### [WORK ITEM]
Count all lines holding "camera" in the data below and say the number, nothing more.

### [Stored items from a collection]
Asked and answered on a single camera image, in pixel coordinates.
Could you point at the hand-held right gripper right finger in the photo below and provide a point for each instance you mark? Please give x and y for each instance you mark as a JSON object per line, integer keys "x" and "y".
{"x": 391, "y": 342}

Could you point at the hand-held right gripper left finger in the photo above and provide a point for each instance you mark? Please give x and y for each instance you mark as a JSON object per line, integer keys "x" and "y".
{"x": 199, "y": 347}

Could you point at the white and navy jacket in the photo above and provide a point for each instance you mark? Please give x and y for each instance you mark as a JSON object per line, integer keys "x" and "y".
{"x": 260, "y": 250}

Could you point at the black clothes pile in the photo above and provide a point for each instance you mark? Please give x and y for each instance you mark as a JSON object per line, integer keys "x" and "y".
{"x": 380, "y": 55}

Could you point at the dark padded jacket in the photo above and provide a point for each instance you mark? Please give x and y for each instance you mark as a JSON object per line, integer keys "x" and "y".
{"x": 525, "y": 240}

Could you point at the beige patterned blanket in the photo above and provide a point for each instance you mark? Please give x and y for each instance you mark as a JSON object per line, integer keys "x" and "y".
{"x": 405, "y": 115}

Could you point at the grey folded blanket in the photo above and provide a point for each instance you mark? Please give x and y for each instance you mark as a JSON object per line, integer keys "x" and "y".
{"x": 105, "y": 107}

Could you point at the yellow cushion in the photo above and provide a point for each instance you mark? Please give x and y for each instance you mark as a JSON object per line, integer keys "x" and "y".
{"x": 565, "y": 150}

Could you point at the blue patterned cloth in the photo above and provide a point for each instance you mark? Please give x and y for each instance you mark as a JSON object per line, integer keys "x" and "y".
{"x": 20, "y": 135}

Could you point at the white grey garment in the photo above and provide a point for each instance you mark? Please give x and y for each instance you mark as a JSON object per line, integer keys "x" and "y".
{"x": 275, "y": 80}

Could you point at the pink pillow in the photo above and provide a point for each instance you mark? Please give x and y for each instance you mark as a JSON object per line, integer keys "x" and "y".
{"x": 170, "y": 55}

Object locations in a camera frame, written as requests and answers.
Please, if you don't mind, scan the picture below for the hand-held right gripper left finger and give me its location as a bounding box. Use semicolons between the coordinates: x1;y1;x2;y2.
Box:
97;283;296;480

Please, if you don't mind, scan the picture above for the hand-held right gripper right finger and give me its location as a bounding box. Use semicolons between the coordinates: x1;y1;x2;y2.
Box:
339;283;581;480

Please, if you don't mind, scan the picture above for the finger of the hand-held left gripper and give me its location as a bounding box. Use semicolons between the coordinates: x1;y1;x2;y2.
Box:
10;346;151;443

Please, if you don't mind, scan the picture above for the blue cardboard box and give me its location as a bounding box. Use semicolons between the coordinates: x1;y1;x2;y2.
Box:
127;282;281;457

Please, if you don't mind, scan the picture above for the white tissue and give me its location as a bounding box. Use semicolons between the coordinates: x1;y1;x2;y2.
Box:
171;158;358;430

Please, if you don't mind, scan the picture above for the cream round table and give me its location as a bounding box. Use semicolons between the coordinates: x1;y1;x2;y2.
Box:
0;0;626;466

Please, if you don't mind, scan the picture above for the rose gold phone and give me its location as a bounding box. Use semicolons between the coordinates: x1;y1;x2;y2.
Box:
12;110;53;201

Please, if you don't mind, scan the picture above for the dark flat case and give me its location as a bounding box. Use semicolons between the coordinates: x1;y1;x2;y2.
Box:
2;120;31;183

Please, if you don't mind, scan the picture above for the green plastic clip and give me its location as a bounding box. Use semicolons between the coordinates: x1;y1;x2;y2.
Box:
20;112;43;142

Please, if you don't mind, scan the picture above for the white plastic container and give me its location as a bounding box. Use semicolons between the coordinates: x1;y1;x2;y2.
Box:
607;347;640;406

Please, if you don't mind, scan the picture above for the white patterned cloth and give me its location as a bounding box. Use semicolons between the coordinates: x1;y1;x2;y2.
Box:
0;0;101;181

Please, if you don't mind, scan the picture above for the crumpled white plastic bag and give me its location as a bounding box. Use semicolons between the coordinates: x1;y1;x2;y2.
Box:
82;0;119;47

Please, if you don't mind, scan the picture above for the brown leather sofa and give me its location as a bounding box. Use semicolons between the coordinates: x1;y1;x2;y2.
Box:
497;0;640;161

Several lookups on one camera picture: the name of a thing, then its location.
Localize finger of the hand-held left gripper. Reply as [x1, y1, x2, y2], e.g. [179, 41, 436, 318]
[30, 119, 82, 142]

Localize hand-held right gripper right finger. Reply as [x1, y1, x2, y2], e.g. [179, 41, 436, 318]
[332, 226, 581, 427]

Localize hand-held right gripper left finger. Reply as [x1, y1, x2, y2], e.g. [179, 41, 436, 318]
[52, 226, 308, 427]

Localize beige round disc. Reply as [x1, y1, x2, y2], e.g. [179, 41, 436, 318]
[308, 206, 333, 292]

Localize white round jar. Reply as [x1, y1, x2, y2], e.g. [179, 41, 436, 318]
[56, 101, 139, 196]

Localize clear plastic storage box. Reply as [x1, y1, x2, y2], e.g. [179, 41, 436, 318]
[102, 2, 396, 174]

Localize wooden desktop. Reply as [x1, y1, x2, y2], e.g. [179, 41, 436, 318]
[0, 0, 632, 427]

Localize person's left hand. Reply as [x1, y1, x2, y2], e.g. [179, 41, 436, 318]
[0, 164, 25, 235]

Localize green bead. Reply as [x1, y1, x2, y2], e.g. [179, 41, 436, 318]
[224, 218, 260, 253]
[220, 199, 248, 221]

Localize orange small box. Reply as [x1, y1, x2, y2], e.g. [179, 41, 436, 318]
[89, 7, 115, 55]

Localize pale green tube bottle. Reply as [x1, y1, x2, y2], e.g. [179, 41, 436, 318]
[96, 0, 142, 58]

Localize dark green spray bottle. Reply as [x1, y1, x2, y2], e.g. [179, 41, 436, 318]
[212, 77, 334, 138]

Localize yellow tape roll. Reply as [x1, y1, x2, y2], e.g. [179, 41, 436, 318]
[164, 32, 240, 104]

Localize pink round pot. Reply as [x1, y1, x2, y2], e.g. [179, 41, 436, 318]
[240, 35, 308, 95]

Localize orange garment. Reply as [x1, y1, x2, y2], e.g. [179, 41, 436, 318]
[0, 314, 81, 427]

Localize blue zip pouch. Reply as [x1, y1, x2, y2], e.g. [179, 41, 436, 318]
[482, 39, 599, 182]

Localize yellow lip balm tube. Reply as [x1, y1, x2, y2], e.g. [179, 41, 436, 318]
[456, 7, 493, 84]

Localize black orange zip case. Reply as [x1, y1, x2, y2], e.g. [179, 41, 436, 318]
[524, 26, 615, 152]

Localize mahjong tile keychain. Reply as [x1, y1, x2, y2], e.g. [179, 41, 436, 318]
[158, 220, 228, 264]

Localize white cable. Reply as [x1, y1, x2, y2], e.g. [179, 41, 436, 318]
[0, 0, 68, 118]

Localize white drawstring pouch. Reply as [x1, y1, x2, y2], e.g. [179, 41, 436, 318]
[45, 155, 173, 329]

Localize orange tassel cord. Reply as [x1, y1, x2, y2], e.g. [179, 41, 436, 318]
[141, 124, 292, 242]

### [RESULT FOR THIS TASK]
3